4death4 · 2 years ago
That’s really interesting data. But isn’t it possible less popular subreddits have picked up the slack?
_kulang · 2 years ago
Just have a a look through /r/all and compare to what it was before. Good moderation essentially led to well curated content. At the moment more subreddits contribute in my opinion worse content
jimmytucson · 2 years ago
> sharp drop in July 2023

They shut off API access to their data around the very same time. Is that a coincidence?

pawptart · 2 years ago
No, and in fact, it's almost certainly the cause given the huge disclaimer on the linked page.
ClassyJacket · 2 years ago
That's not a stalemate, reddit just won.

Deleted Comment

to11mtm · 2 years ago
The SNR has dropped poorly on a lot of subreddits that are still active.

One of my former favorites (the one I made an account for!) went from a very good and healthy moderation to a weird form of 'If we have to go into the thread more than once we have a short fuse for harsh enforcement of rules, nonpopular threads can still be cool though'.

It will be very interesting to see what happens next year; historically election cycles tend to make SNR worse and people just break.

crossroadsguy · 2 years ago
I think in case of Slashdot and Digg et all there were places users went on to. In case of Reddit, while decline might true, there is no such “destination” or a path to migrate to. The users are either coming back or have never gone anywhere in the first place, because that “place” isn’t there.

I have seen next to no engagement change in subreddits where the mods didn’t make it very difficult or impossible to engage (i.e either stayed neutral, or made notional changes and few posts). In fact growth as if been seen at normal rates, as if nothing happened.

deafpolygon · 2 years ago
I didn't perceive any sharp drop-- quite the opposite. The negative press drove more people towards Reddit.

The average person didn't care about what the mods wanted.

adra · 2 years ago
Poor, poor Slashdot. For me it was murdered during the 2016 US elections when they welcomed infectiously click bait political shit fest that literally spread to like every story. I contributed at that point for like 12+ years? I couldn't stand the vitriol and moderation clearly didn't function, so cest la vis.
barrysteve · 2 years ago
Metafilter too became black and white, politically divided in 2015. Murdered by politics.
mlrtime · 2 years ago
. Enough of the people responsible for posting and managing content left the platform to cause a noticeable impact on it.

This is untrue from my pov. I see no change at all, /r/all is useless garbage memes. My custom page is mostly high signal. And the occasional tech search yields good results.

pdntspa · 2 years ago
Anecdotally, it certainly feels worse with an inflection point around July.
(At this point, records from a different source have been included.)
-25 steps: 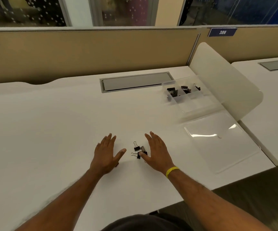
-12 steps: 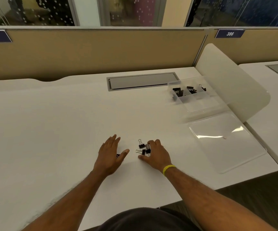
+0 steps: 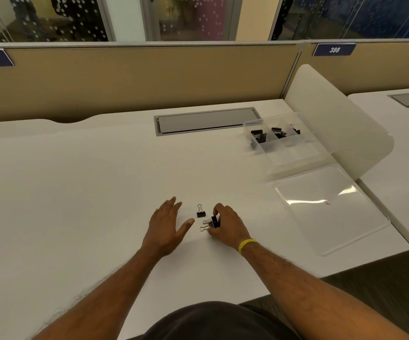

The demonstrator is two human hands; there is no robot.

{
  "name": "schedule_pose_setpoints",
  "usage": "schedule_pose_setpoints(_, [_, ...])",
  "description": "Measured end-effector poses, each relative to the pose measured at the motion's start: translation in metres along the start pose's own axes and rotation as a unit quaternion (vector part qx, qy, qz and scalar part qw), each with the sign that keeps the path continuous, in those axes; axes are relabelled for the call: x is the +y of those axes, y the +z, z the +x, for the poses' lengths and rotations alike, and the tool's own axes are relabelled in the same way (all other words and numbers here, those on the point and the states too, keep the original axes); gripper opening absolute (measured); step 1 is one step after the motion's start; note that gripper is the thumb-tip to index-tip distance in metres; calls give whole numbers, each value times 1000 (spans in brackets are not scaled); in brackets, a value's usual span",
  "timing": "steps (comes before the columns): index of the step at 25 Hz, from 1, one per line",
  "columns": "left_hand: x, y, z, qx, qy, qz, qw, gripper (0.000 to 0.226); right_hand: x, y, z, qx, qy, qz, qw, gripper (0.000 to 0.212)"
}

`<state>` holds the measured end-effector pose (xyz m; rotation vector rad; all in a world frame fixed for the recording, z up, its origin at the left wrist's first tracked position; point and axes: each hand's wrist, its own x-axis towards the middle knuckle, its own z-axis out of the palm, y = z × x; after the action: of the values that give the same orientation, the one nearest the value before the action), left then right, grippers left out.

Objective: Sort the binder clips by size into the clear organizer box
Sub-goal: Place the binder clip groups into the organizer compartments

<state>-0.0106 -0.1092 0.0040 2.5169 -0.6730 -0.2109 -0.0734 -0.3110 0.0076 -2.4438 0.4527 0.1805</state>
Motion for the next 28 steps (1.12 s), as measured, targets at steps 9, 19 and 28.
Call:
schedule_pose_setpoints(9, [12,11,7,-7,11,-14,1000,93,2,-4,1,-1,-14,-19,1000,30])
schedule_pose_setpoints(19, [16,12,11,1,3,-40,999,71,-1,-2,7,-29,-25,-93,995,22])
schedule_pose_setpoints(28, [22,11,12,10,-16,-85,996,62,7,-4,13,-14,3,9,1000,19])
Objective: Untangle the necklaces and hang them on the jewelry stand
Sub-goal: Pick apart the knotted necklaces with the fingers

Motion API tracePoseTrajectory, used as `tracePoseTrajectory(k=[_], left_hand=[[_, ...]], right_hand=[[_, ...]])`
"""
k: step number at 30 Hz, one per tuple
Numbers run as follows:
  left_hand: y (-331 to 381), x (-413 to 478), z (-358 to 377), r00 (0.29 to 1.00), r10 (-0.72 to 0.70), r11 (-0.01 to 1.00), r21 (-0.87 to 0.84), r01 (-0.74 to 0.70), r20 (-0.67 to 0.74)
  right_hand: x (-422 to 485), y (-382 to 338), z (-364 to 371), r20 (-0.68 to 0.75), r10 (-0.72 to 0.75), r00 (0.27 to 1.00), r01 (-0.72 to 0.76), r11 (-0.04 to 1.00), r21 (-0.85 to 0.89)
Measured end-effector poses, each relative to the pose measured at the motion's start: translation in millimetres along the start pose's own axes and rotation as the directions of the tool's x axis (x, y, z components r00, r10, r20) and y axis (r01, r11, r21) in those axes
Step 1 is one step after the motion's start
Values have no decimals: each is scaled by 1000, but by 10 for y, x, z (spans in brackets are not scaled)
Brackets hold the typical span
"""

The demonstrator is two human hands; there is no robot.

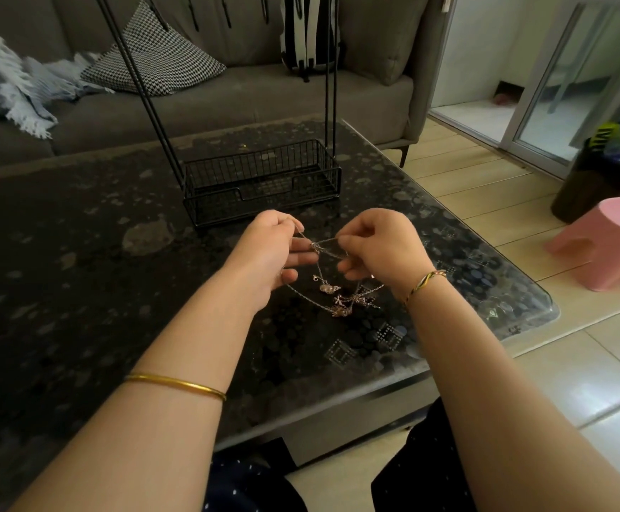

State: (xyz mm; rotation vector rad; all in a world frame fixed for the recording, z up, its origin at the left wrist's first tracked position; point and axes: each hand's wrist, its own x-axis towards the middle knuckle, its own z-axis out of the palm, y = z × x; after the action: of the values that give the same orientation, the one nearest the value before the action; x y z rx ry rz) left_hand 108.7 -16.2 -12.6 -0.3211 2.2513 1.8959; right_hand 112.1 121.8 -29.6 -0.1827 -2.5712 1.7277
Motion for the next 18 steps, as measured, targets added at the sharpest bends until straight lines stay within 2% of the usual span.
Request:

There are a lot more pop culture posts full of meme comments appearing in global top
praisewhitey · 2 years ago

Deleted Comment

sorahn · 2 years ago
My outcome was the shutdown of Apollo, rather than the blackout. I no longer read Reddit on my phone. (Except for a link or two clicked from something else, but even then I go to `old.reddit` instead to read the comments). That was really where I wasted the most time on it.

It’s kind of a relief. I think I was too “lazy” to stop on my own because Apollo was so comfortable to use.

cxx · 2 years ago
Apollo's shutdown was a blessing in disguise, I was addicted to Reddit and wasted hours on it before going to sleep. Thanks to that event I no longer browse or even feel the need to see what's going on, it's like quitting smoking, I literally feel better and relieved that I quit. I don't think I would've been able to stop on my own either, Apollo made it too easy.
sadtoot · 2 years ago
i feel this way about twitter since logged out users can't browse tweets anymore. now i can give myself just a tiny bit of friction to break the habit. i still waste time on my phone, but at least it's not quite so effortless now
Breza · 2 years ago
I feel the same way. I left Reddit altogether in the protest and haven't come back. Suddenly I have hours of time back every week.
xyst · 2 years ago
Now I’m addicted to TT :dead:
Agingcoder · 2 years ago
Agreed it means I no longer read Reddit at all because Apollo’s gone.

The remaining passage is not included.